Every brand flooded the market with industrial bottles and generic gels.

Andrea didn’t budge.

She refused to go mass.

No bulk discounts. No ugly packaging. No compromise.

Touchland stayed premium.

Beautiful bottles. High-end scents. Skincare-grade formulas.

It worked.

They had 700+ orders a day.

34K people on the waitlist.

In 3 months, they sold 10K dispensers to companies.

Andrea had opportunities to expand globally.

Sephora wanted her everywhere.

Her response? “No. Not yet.”

She focused on the U.S.

One market. One vision. Nail the execution first.

The strategy paid off.

From 2022 to 2023, sales jumped +203%.

By 2025, Touchland was in Sephora, Ulta, Target, Urban Outfitters, Amazon, and more than 2,500 retail stores.

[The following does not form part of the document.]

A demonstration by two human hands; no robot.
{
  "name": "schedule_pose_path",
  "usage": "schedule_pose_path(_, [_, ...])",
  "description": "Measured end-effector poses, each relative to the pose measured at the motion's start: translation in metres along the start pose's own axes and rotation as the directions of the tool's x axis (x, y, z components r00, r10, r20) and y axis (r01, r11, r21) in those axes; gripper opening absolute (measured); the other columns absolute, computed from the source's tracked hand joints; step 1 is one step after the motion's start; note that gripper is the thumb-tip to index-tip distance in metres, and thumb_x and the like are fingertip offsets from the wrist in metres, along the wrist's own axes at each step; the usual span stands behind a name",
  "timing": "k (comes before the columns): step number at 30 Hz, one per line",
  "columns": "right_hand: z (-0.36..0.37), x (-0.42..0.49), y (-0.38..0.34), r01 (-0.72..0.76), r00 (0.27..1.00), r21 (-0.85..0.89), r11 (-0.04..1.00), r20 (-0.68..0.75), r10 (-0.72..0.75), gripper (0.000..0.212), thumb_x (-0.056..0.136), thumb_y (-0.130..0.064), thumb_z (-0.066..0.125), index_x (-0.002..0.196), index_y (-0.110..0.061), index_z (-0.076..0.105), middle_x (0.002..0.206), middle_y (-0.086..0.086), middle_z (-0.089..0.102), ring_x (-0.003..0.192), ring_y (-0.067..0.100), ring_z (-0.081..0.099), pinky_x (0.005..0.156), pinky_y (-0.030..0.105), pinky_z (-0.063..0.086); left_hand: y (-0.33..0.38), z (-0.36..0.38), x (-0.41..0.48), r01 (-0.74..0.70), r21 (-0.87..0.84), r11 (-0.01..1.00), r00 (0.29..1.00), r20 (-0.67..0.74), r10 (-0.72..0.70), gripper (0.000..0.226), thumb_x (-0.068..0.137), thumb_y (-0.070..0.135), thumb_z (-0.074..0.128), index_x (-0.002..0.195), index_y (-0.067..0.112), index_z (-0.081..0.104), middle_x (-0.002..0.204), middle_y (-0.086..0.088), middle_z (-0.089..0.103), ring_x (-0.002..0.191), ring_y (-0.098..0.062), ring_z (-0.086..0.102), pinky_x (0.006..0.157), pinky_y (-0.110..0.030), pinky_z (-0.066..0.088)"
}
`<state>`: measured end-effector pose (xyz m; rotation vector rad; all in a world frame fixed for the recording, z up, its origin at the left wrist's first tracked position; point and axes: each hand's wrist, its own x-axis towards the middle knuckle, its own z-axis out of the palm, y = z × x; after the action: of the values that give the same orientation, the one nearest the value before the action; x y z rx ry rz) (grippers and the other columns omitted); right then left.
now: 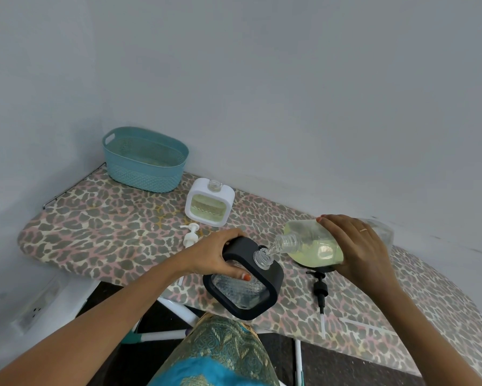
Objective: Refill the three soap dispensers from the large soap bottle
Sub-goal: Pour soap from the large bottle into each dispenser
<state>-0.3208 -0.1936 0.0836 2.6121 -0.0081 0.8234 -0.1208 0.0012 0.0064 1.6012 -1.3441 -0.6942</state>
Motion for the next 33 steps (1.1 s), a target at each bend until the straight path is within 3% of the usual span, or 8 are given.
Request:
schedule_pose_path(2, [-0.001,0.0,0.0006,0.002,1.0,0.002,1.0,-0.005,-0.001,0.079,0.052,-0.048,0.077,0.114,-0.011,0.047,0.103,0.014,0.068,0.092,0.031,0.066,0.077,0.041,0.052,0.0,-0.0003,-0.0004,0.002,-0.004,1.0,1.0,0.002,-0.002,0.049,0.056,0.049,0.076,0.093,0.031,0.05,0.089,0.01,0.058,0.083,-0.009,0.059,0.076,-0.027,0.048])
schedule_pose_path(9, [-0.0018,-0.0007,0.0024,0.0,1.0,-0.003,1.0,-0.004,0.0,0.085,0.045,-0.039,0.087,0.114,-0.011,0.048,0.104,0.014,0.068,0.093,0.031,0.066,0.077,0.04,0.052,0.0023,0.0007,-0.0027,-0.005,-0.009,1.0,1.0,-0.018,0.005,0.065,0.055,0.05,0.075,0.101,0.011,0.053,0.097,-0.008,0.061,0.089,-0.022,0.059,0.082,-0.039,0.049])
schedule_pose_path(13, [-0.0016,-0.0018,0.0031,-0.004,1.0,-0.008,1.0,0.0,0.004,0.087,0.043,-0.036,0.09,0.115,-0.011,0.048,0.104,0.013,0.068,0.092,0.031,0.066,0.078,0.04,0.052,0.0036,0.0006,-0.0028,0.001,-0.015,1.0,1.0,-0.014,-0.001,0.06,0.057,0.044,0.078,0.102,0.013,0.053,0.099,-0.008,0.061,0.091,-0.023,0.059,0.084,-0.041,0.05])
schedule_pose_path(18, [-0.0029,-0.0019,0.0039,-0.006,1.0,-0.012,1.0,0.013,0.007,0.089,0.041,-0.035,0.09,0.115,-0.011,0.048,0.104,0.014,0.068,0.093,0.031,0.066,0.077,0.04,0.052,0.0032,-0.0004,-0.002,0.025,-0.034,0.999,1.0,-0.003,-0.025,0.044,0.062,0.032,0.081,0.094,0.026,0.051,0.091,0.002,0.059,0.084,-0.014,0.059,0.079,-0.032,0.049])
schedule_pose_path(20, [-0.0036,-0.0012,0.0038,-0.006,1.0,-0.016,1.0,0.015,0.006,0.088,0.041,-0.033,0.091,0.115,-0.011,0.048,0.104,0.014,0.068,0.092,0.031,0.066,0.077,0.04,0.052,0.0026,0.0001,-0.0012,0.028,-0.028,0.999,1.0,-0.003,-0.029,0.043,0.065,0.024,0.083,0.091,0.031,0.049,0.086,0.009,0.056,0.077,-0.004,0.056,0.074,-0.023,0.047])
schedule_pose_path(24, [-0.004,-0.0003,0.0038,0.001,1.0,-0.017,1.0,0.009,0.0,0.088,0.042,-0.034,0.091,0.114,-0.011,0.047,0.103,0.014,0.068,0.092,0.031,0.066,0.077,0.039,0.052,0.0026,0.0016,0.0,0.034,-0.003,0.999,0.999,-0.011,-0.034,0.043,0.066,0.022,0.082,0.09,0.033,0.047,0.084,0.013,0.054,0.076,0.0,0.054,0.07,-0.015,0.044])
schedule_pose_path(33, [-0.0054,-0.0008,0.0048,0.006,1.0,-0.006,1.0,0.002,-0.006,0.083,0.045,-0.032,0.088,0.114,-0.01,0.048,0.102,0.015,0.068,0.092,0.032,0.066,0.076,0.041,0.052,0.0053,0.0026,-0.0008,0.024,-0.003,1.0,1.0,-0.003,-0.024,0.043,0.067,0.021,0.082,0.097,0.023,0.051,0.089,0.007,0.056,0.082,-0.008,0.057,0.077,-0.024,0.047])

Total revenue? $130M in just 12 months.

They became the #2 hand sanitizer brand in the U.S. just behind Purell.

Touchland collaborated with Disney, Smiley, Hello Kitty.

They sold out instantly.

Waitlists hit 2,000+.

Every limited edition was a drop.

On TikTok and Instagram, they racked up 170M+ organic impressions.

Zero paid influencers. Just community.

She gave people something to show off, not hide in their bags.

She once said: “Personal care usually sells through fear. Our goal is the opposite. To empower people and make them excited to use our products.”

And in May 2025, she exited.

Church & Dwight (maker of Arm & Hammer, Batiste, Waterpik) acquired Touchland: $700M in cash and stock and up to $180M in earn-outs.